The euro was a middle of the table performer in the first three months of the year, falling against the pound, yen and Mexican peso but gaining against the Swiss franc and the US dollar.
Here are three things that will govern the movement of the euro over the next three months.
What now for inflation and prices?
We are getting to a place wherein we can start talking about the European Central Bank raising interest rates in the next year or so following a decision to halt its quantitative easing program at its August meeting this year. The only thing that will move this expectation from a chance to a certainty is inflation.
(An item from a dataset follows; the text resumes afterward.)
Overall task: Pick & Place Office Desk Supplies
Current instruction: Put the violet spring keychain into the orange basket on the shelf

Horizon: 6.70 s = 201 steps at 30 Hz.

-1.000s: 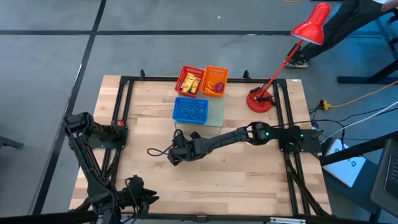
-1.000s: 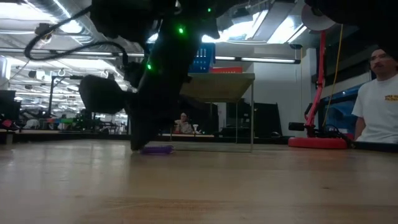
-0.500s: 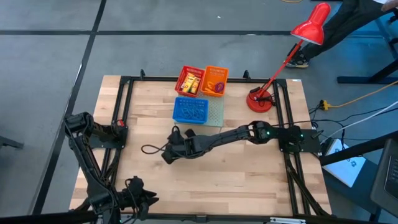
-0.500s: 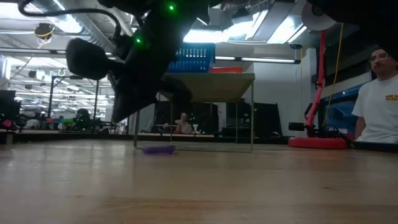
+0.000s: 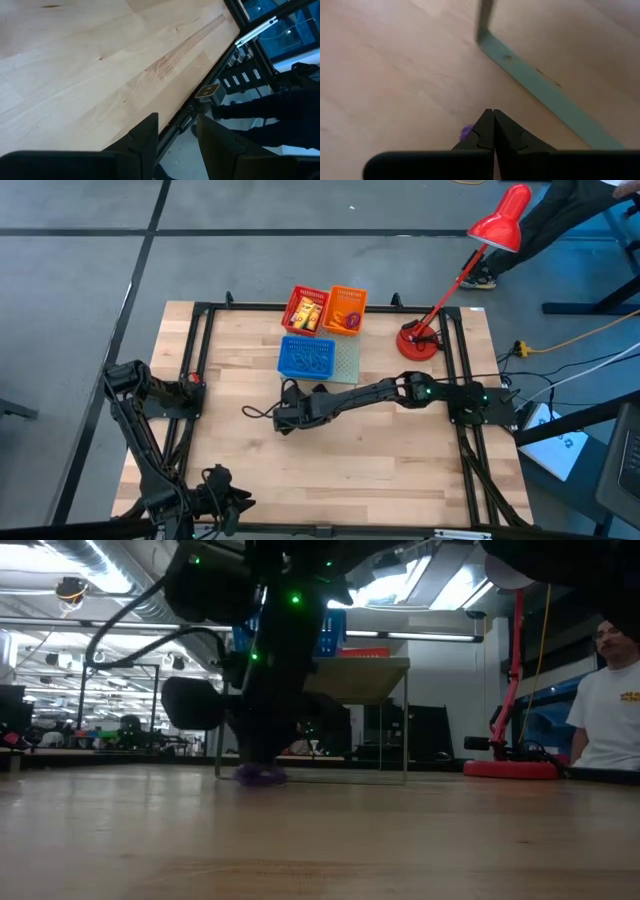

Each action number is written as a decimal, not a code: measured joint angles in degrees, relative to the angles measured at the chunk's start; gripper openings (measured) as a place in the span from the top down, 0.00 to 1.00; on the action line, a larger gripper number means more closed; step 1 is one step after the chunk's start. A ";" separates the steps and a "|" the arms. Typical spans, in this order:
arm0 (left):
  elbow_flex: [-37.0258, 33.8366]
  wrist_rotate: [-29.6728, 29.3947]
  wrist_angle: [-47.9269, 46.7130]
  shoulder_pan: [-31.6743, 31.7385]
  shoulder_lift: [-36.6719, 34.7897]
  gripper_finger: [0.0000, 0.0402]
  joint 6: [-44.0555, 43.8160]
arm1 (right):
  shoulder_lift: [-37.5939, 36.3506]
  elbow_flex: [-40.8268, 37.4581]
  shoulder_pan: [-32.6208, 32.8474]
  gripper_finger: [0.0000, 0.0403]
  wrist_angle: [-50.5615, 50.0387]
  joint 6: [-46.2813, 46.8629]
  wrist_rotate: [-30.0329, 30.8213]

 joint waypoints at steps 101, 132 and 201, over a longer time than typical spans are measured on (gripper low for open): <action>0.00 -7.68 2.75 5.68 0.01 0.67 12.90 | -11.53 -19.60 16.11 1.00 22.99 4.61 -16.33; -0.04 -7.61 1.29 6.80 0.02 0.67 15.07 | -22.03 -29.12 15.26 0.72 14.20 11.06 -20.37; -0.04 -8.58 1.44 7.61 0.02 0.67 17.43 | -19.17 13.76 5.27 1.00 -23.92 -1.85 0.25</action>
We are not talking about inflation beating the European Central Bank’s target of 2% anytime soon but a move towards 1.5% over the course of this year and in particular in the next few months should be enough to give the EUR a backbone as it deals with a lot of market volatility.
Another Italian election?
March’s election was not the market positive outcome that most had been hoping for but the red tape of the Italian electoral system has so far wrapped up risk in a tight enough bond to not scare markets yet. Markets are priced for ‘extend and pretend’ in Italian politics and a coalition of intransigence that keeps investors from freaking out for now. We are looking for another election to take place before the year is out with the populist parties likely adding to their totals unless Brussels starts to listen to concerns over fiscal tightness from on high.
Further political risk will never act in the euro’s further although another election would not be as bad a result as a government formed of populist parties that may still hold anti-euro agendas.
As we open Q2, there is news that French workers are set to go on strike in reaction to plans from the Macron government to try and overhaul the French transport system. The strikes will make headlines but the impact will be muted and wage gains will temper the anger in that greater growth in the Eurozone should allow for unions and businesses to negotiate higher pay without the strikes hurting growth too viciously.
If pay numbers continue to run higher in the rest of the Eurozone as they have in Germany and the Netherlands then we will be looking for the euro to also improve.